Минут десять она непрерывно пользовалась этим правом, рассказывая о кооператорах, которые «нарочно не умеют торговать», о товариществе по совместной обработке земли, которому кулаки мешают реорганизоваться в колхоз, о таинственной и не расследованной поломке сепараторов, о мужьях, которые бьют жен, о противодействии жены предсельсовета и поповны-учительницы организации яслей, о бегстве селькора-комсомольца, которого хотели убить, о целом ряде маленьких бытовых неурядиц и драм, которые возникают во всех глухих углах нашей страны на почве борьбы за новый быт, новый мир.

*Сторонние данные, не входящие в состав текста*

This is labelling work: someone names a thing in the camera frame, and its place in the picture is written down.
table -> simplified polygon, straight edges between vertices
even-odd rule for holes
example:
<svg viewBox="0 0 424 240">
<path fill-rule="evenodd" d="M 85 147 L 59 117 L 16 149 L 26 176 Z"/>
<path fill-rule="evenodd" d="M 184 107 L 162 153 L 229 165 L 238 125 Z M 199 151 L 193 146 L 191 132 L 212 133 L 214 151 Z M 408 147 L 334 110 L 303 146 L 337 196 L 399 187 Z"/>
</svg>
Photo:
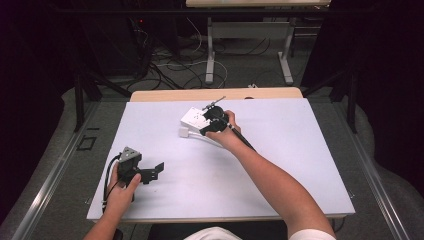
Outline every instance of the table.
<svg viewBox="0 0 424 240">
<path fill-rule="evenodd" d="M 128 146 L 143 154 L 140 168 L 165 162 L 158 180 L 137 189 L 123 222 L 280 218 L 228 151 L 201 139 L 178 137 L 179 120 L 190 107 L 202 108 L 223 95 L 226 100 L 218 105 L 236 113 L 249 142 L 302 183 L 328 217 L 355 212 L 308 100 L 299 89 L 164 90 L 133 94 L 105 160 L 107 165 Z M 89 220 L 102 215 L 106 167 L 87 214 Z"/>
<path fill-rule="evenodd" d="M 197 8 L 227 8 L 227 7 L 294 7 L 294 6 L 325 6 L 330 0 L 187 0 L 188 7 Z M 213 83 L 215 52 L 213 51 L 214 38 L 270 38 L 285 39 L 282 52 L 278 52 L 284 81 L 287 85 L 293 84 L 287 55 L 290 49 L 296 26 L 296 18 L 288 22 L 212 22 L 208 17 L 208 61 L 206 66 L 207 84 Z"/>
</svg>

white tabletop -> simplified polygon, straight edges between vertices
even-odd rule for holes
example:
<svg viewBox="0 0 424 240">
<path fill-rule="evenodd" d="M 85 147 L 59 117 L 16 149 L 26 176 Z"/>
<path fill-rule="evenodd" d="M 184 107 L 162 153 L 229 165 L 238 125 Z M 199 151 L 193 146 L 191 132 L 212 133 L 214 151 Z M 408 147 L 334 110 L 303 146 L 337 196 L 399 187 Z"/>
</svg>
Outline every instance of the white tabletop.
<svg viewBox="0 0 424 240">
<path fill-rule="evenodd" d="M 187 0 L 188 7 L 325 6 L 331 0 Z"/>
<path fill-rule="evenodd" d="M 165 162 L 159 179 L 140 185 L 122 221 L 193 222 L 278 219 L 237 159 L 197 138 L 180 138 L 181 117 L 210 101 L 127 103 L 87 219 L 101 217 L 106 165 L 125 146 L 140 151 L 139 168 Z M 223 100 L 243 135 L 285 169 L 329 216 L 355 212 L 307 99 Z"/>
</svg>

white shirt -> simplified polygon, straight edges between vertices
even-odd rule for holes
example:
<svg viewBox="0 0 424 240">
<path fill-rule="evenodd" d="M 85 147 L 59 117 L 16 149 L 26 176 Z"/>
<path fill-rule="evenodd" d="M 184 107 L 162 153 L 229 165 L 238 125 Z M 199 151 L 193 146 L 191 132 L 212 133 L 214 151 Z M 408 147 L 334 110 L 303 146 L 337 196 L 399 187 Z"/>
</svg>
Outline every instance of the white shirt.
<svg viewBox="0 0 424 240">
<path fill-rule="evenodd" d="M 232 232 L 220 228 L 211 227 L 198 231 L 185 240 L 241 240 L 241 238 L 234 235 Z M 289 240 L 336 240 L 330 234 L 315 230 L 315 229 L 304 229 L 293 234 Z"/>
</svg>

hand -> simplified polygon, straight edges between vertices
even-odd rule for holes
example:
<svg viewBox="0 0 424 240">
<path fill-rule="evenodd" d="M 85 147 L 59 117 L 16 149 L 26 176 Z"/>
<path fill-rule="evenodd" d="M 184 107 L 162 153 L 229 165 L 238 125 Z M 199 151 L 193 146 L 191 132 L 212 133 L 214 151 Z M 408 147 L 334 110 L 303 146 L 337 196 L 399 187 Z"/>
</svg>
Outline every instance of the hand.
<svg viewBox="0 0 424 240">
<path fill-rule="evenodd" d="M 235 114 L 230 110 L 225 111 L 225 113 L 228 115 L 228 122 L 241 133 L 241 128 L 236 124 Z M 222 132 L 206 132 L 206 137 L 217 141 L 226 149 L 229 149 L 237 143 L 241 143 L 240 139 L 228 127 Z"/>
<path fill-rule="evenodd" d="M 116 219 L 121 219 L 131 204 L 133 194 L 138 184 L 140 184 L 141 175 L 137 173 L 125 188 L 124 182 L 118 182 L 118 165 L 116 163 L 113 166 L 112 176 L 108 185 L 108 192 L 110 194 L 107 198 L 105 214 L 112 215 Z"/>
</svg>

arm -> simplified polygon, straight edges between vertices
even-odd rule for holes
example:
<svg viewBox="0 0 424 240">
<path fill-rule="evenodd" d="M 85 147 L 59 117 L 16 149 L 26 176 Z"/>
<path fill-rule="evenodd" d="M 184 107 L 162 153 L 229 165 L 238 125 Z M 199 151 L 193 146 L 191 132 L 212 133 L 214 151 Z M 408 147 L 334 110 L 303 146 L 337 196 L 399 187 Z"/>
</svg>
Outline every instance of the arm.
<svg viewBox="0 0 424 240">
<path fill-rule="evenodd" d="M 118 164 L 115 164 L 108 186 L 110 194 L 107 199 L 106 210 L 99 221 L 84 237 L 84 240 L 113 238 L 122 215 L 124 215 L 131 204 L 132 196 L 138 184 L 140 184 L 140 180 L 141 175 L 136 174 L 127 188 L 123 189 L 125 183 L 122 182 L 119 182 L 113 187 L 118 182 Z"/>
<path fill-rule="evenodd" d="M 226 113 L 230 123 L 240 130 L 234 113 Z M 247 147 L 229 128 L 221 133 L 207 132 L 206 136 L 219 142 L 240 161 L 268 203 L 286 222 L 289 237 L 302 229 L 317 229 L 335 237 L 315 200 L 290 174 Z"/>
</svg>

Рассказывая, собеседник мой постоянно увлекался и живо дорисовал фигуру бабы, ее жесты; отметил ее бережное отношение к носовому платку: она раза два вынимала платок из кармана юбки, чтобы отереть пот с лица, но, спрятав платок, отирала пот рукавом кофты.

— Потом от нее несло, как от лошади, — сказал он. — Секретарь налил ей стакан чаю: «Пей, Анфиса!» Но она, жадно хлебнув желтенького кипятку, забыла взять сахару, а взяв кусок, начала стучать им по столу в такт своей возмущенной речи, а затем, сунув сахар в карман, взяла еще кусок и сконфузилась:

— Ой, что я делаю! — Но и другой кусок тоже машинально спрятала в карман, а остывший чай выпила залпом, точно квас. — Налей еще, товарищ Яков!

Собеседник мой, торопливо покуривая, продолжал:

— Она высыпала на голову мне столько этих драм и неурядиц бытовых, что я даже перестал понимать «связь событий» в хаосе этом. Чувствую только, что шестипудовая Анфиса — существо совершенно необыкновенное, новое для меня, что мне нужно узнать и понять, каким путем она «дошла до жизни такой». Короче говоря, пригласил я ее к себе, — я остановился у агронома, старого приятеля моего. Пригласил и за чаем подробнейше, до позднего вечера, пытал ее расспросами. Передать колорит ее рассказа я, разумеется, не могу, но кое-что в память врезалось мне почти буквально. Отец у нее был портной-овчинник, ходил по деревням, полушубки и тулупы шил. Мать умерла, когда Анфисе исполнилось девять лет. Отец дозволил ей кончить церковноприходскую школу, потом отдал в «няньки» зажиточному крестьянину, а года через три увез ее в село на Каму, где он женился на вдове с двумя детьми. В этих условиях Анфиса, конечно, снова стала «нянькой» детей мачехи, батрачкой ее, а мачеха оказалась «бабочкой пьяной, разгульной», да и отец не отставал от нее — любил и выпить и попраздновать. Частенько говаривал: «Торопиться некуда, — на всех мужиков тулупы не сошьешь».

Анфисе минуло шестнадцать лет, когда отец помер, заразясь сибирской язвой, и по смерти отца хозяйство мачехи еще тяжелее легло на ее хребет.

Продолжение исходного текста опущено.